Among these properties, thermal diffusivity and conductivity have been recently studied as important factors in determining the properties of a nuclear fuel candidate material [7]. The qualification process requires that intrinsic thermophysical properties be resolved independently of any particular specimen geometry, without the competing influence of lattice defects or other chemical or structural imperfections. Building a fundamental understanding of intrinsic properties allows for the effects of these additional complexities, for example the types of structural defects generated under exposure to irradiation, to be systematically included in computational frameworks for engineering-scale performance. Much success to date has been found in the use of non-destructive photothermal techniques to measure these intrinsic thermophysical properties [105]. Such methods broadly consider microscale thermal and acoustic wave propagation, which can be measured via surface deformation, refractive index gradient, acoustic expansion/contraction, or changes in optical reflectivity (thermoreflectance). This last approach can be further subdivided into frequency-domain thermoreflectance, time-domain thermoreflectance, spatial-domain thermoreflectance, and hybrid methods [147, 156]. With small sampling volumes, these methods are broadly applicable to the study of thin films [157]. Although they have not yet been applied to actinide thin films, we anticipate that these techniques will help to shed light on their thermophysical properties in the future.

Heterostructure devices that integrate different functional layers can encounter performance issues as a result of restricted heat dissipation across the heterointerfaces (Kapitza resistance).
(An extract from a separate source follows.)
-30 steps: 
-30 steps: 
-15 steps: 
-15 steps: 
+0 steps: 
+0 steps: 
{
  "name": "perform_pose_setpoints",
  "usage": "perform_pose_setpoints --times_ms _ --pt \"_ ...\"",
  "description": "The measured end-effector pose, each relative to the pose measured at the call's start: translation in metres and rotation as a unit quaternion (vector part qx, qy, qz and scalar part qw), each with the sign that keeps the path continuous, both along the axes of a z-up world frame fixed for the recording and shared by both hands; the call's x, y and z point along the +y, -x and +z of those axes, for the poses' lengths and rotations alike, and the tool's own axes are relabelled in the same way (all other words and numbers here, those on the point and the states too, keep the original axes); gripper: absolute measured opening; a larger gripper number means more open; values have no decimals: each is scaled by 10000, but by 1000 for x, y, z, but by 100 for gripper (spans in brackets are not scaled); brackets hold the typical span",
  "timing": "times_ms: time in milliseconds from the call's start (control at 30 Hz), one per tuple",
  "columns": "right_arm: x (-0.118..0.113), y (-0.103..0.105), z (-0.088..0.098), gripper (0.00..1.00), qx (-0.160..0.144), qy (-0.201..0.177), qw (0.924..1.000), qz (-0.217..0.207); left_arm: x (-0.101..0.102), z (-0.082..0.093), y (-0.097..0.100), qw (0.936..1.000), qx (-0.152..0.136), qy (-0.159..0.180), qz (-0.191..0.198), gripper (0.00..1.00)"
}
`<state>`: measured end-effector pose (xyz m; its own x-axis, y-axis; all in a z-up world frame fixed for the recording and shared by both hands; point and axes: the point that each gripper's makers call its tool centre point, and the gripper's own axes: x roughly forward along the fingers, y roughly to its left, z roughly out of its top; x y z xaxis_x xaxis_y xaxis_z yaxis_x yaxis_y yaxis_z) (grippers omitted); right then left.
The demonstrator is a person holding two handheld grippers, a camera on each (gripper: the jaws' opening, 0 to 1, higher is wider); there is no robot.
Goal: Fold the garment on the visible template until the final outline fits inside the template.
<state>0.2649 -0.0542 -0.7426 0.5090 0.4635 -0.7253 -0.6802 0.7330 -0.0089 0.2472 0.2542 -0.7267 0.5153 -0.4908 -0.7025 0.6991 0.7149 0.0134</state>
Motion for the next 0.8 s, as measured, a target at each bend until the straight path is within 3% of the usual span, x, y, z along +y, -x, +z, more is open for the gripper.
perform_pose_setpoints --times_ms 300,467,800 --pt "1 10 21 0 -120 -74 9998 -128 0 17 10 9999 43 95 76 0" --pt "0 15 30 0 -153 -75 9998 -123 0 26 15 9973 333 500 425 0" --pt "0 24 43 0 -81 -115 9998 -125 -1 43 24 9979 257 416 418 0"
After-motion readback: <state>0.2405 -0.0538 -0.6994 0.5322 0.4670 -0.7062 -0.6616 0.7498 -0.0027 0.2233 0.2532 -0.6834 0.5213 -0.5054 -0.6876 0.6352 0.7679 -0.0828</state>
This restriction in heat dissipation correlates with factors such as interfacial roughness, disorder, dislocations, and bonding. As a result, computational modeling of these interfaces often fails to capture all of their vibrational properties, for example changes in mass density, phonon mean free path, and carrier scattering across the interface [158] (figure 3).

Figure 3.

Figure 3. Properties of interest in select actinide thin films considered in this review. Under thermophysical properties, measurements of heat capacity in some actinide oxides exhibit an anomaly at certain phase transition temperatures. Magnetic properties to consider include the quantum, quantum anomalous, and quantum spin Hall effects. Two important topological properties are superconductivity (present in the UPt3 compound, and topologically protected states) together with topological insulators in two and three dimensions, respectively. Reprinted with permission from [7]. Copyright (2022) American Chemical Society.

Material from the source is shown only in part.